December has been designated as Safe Toys and Gifts Month to remind parents who are shopping for the holidays of the importance of purchasing age-appropriate toys.
Many toy-related injuries occur when parents overestimate a child’s abilities and biological development. According to the American Academy of Pediatrics, "All toys can be dangerous when they are not used properly or are in poor condition. Parents should continue to watch out for mislabeled toys and always properly supervise young children." Toys should reflect the different developmental stages of childhood.
The organization recommends that toys for newborns and up to age one be brightly-colored and lightweight, and they should appeal to the baby's sight, hearing and touch. For ages one and two, toys should withstand a toddler's curious nature. For ages two to five, toys should be creative or imitate the activity of parents. Toys for children ages five to nine should help them develop new skills while hobbies and scientific activities are good for kids ages 10 to 14, according to the American Academy of Pediatrics.

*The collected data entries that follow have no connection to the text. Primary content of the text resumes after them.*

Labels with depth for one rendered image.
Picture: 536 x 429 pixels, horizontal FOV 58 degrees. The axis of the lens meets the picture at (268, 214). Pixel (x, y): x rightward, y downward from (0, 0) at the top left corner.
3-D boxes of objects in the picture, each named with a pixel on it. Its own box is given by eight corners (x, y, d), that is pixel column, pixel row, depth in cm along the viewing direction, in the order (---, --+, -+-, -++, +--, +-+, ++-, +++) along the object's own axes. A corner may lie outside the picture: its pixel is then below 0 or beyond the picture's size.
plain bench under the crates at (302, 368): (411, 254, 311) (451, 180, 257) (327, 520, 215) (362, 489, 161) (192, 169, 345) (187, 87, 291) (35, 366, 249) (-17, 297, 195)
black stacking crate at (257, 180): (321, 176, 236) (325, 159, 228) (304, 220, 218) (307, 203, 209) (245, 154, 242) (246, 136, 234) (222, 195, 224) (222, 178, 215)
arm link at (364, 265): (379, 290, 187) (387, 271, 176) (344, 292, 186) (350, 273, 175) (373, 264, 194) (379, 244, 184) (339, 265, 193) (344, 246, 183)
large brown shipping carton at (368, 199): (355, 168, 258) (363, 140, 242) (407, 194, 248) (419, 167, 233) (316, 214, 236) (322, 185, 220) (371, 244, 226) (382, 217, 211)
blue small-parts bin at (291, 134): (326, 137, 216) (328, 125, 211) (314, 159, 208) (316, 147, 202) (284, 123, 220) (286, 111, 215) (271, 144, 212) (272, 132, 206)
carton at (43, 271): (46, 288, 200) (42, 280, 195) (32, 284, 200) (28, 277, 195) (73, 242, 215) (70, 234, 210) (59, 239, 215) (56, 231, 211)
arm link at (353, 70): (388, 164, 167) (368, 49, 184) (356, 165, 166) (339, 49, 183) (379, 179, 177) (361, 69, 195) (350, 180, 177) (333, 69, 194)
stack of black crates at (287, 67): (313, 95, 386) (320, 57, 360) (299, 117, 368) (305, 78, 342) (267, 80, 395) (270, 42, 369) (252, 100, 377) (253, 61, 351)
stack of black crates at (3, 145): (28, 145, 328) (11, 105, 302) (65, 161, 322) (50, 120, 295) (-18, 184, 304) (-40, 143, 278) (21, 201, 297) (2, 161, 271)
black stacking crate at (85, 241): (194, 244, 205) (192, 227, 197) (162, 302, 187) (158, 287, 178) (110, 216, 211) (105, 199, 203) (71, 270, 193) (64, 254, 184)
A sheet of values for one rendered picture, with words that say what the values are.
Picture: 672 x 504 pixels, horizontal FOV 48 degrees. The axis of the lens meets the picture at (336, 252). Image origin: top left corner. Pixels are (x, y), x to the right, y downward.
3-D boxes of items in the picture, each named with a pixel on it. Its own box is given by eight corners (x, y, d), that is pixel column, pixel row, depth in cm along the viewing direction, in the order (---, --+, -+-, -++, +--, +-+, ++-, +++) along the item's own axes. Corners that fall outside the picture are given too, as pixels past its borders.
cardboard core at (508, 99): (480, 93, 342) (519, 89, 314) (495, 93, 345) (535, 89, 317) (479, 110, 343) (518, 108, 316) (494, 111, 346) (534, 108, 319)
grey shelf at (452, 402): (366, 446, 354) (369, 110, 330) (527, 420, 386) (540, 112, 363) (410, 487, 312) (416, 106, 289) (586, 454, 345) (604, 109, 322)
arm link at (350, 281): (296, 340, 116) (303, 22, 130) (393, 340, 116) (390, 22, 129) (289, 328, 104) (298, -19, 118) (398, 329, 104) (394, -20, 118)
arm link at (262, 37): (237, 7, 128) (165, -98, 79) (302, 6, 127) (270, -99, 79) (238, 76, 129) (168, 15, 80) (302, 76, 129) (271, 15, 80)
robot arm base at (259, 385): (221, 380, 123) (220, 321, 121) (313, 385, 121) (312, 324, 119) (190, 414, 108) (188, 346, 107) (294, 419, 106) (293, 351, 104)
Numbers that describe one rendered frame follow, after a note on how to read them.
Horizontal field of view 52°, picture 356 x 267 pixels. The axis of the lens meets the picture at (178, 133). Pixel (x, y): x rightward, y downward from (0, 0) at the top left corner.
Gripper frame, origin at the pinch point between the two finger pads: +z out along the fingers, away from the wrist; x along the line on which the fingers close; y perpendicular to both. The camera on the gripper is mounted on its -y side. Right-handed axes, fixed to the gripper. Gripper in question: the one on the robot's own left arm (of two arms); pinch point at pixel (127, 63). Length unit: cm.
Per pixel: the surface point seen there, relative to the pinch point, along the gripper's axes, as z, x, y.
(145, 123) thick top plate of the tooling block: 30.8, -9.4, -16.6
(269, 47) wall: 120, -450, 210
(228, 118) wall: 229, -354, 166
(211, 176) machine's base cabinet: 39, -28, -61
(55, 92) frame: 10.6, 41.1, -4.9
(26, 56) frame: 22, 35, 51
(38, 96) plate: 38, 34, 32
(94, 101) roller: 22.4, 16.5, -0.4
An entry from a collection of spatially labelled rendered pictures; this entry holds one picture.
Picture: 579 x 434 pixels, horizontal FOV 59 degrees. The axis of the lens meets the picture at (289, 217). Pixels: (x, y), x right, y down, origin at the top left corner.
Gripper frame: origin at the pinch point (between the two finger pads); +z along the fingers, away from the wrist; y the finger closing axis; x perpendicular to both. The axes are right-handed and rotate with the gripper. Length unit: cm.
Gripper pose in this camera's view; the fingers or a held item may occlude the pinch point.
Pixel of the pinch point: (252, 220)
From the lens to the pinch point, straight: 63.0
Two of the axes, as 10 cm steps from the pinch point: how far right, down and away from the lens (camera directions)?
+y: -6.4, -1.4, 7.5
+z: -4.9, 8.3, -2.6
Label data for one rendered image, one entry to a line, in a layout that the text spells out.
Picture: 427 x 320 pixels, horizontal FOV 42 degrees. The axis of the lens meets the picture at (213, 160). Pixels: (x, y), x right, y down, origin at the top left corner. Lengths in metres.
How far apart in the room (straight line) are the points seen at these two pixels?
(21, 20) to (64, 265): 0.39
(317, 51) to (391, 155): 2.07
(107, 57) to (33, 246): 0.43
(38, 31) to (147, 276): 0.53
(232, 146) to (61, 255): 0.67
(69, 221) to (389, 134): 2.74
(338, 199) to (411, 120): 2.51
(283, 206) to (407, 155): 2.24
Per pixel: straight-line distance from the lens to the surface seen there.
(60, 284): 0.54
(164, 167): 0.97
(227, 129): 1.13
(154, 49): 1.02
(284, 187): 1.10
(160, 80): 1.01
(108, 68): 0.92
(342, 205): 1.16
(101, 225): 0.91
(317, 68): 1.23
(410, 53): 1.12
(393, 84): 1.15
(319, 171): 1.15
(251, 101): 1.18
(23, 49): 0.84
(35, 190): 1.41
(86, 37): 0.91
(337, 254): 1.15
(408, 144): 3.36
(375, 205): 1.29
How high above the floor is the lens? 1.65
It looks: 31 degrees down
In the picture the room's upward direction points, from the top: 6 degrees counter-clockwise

The group known as WATCH (World Against Toys Causing Harm) generates a list each year of the top 10 toys "with the potential to cause childhood injuries." The list can be viewed at their website www.toysafety.org/worstToyList_index.html. Toys typically nominated are ones with little or no warning labels on parts that can cause choking if ingested or improperly used. Parents should always check a toy for potential choking hazards and sharp points, and consider whether it is easily breakable.
Parents may also want to check out the websites www.cpsc.gov and www.recalls.gov. Here, the United States Consumer Product Safety Commission lists all government recalls, including those on toys and children's products. This commission is charged with "protecting the public from unreasonable risks of serious injury or death from more than 15,000 types of consumer products."